The misuse and misunderstanding of the term “narcissist” not only dilute its clinical significance but also contribute to the silencing of real victims of Narcissistic Personality Disorder. When society trivializes NPD or fails to distinguish it from everyday self-centered behavior, it undermines the gravity of the emotional, psychological, and sometimes physical abuse that victims endure. To truly support those affected, we must move beyond surface-level definitions and educate ourselves on the complexities of NPD. Only then can we begin to validate victims’ experiences, hold abusers accountable, and foster systems—legal, medical, and social—that recognize the hidden wounds inflicted by narcissistic abuse. Awareness is not just empowerment; it’s a lifeline.
If You’re Experiencing Abuse If you or someone you know is experiencing domestic violence—whether emotional, psychological, or physical—know that you are not alone, and help is available. Abuse tied to Narcissistic Personality Disorder can be especially insidious, leaving victims confused, isolated, and unheard. But your experience is valid, and support exists.

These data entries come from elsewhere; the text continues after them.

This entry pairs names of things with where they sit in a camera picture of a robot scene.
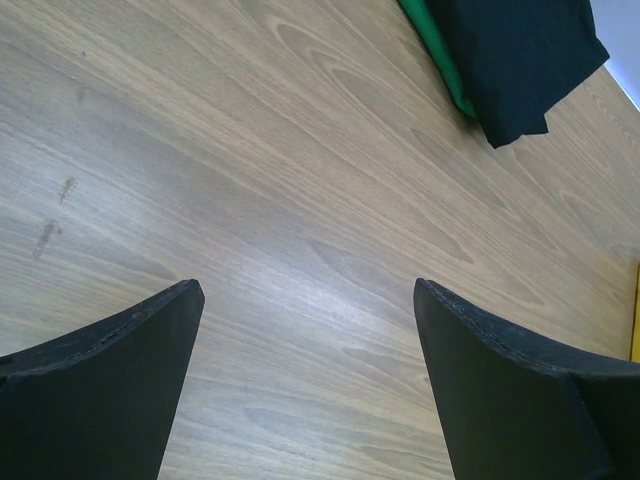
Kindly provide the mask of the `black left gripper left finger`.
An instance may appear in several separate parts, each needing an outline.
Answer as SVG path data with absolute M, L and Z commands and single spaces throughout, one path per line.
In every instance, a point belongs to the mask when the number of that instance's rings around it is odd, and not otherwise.
M 183 280 L 2 357 L 2 478 L 157 478 L 204 304 Z

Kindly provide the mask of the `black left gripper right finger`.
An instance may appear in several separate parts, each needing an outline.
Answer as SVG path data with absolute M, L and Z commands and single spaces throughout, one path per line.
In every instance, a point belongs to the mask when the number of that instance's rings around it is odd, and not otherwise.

In the United States, you can contact the National Domestic Violence Hotline at 800-799-7233 (SAFE) or visit thehotline.org for confidential support, resources, and guidance. Trained advocates are available 24/7 to listen, help you plan for safety, and connect you with local services.
Reaching out is not a sign of weakness—it’s a courageous step toward reclaiming your voice, your safety, and your future.
Cheers to happier and healthier version of yourself.